The cytomatrix as a cooperative system of macromolecular and water networks

V A Shepherd. Curr Top Dev Biol.2006.

Abstract

Water was called by Szent-Gyorgi "life's mater and matrix, mother and medium." This chapter considers both aspects of his statement. Many astrobiologists argue that some, if not all, of Earth's water arrived during cometary bombardments. Amorphous water ices of comets possibly facilitated organization of complex organic molecules, kick-starting prebiotic evolution. In Gaian theory, Earth retains its water as a consequence of biological activity. The cell cytomatrix is a proteinaceous matrix/lattice incorporating the cytoskeleton, a pervasive, holistic superstructural network that integrates metabolic pathways. Enzymes of metabolic pathways are ordered in supramolecular clusters (metabolons) associated with cytoskeleton and/or membranes. Metabolic intermediates are microchanneled through metabolons without entering a bulk aqueous phase.
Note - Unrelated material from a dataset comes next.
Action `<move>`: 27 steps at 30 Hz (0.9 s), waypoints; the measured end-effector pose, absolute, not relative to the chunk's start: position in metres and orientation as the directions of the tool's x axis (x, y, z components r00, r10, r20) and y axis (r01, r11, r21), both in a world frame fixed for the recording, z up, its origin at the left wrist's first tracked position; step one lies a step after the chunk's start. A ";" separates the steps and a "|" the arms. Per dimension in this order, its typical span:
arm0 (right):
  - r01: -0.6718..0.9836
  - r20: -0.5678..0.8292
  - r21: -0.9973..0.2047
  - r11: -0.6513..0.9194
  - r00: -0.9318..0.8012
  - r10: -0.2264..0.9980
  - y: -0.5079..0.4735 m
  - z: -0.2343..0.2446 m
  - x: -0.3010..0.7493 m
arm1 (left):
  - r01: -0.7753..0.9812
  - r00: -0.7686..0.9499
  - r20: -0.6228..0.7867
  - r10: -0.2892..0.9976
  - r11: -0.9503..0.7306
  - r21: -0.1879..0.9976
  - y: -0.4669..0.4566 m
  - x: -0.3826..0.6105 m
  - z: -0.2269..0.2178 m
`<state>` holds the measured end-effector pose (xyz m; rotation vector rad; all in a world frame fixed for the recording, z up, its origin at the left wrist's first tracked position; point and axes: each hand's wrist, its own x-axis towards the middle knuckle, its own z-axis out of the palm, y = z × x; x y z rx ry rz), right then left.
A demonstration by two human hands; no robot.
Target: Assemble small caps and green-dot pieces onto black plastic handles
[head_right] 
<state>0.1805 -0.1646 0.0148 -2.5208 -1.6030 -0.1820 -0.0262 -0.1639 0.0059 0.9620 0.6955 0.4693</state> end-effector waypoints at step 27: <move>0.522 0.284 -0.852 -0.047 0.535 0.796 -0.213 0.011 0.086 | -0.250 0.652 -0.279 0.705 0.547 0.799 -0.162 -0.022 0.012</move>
Rather than being free in solution, even major signaling ions are probably clustered in association with the cytomatrix. Chloroplasts and mitochondria, like bacteria and archaea, also contain a cytoskeletal lattice, metabolons, and channel metabolites. Eukaryotic metabolism is mathematically a scale-free or small-world network. Enzyme clusters of bacterial origin are incorporated at a pathway level that is architecturally archaean. The eucaryotic cell may be a product of serial endosymbiosis, a chimera. Cell cytoplasm is approximately 80% water. Water is indisputably a conserved structural element of proteins, essential to their folding, specificity, ligand binding, and to enzyme catalysis. The vast literature of organized cell water has long argued that the cytomatrix and cell water are an entire system, a continuum, or gestalt. Alternatives are offered to mainstream explanations of cell electric potentials, ion channel, enzyme, and motor protein function, in terms of high-order cooperative systems of ions, water, and macromolecules. This chapter describes some prominent concepts of organized cell water, including vicinal water network theory, the association-induction hypothesis, wave-cluster theory, phase-gel transition theories, and theories of low- and high-density water polymorphs.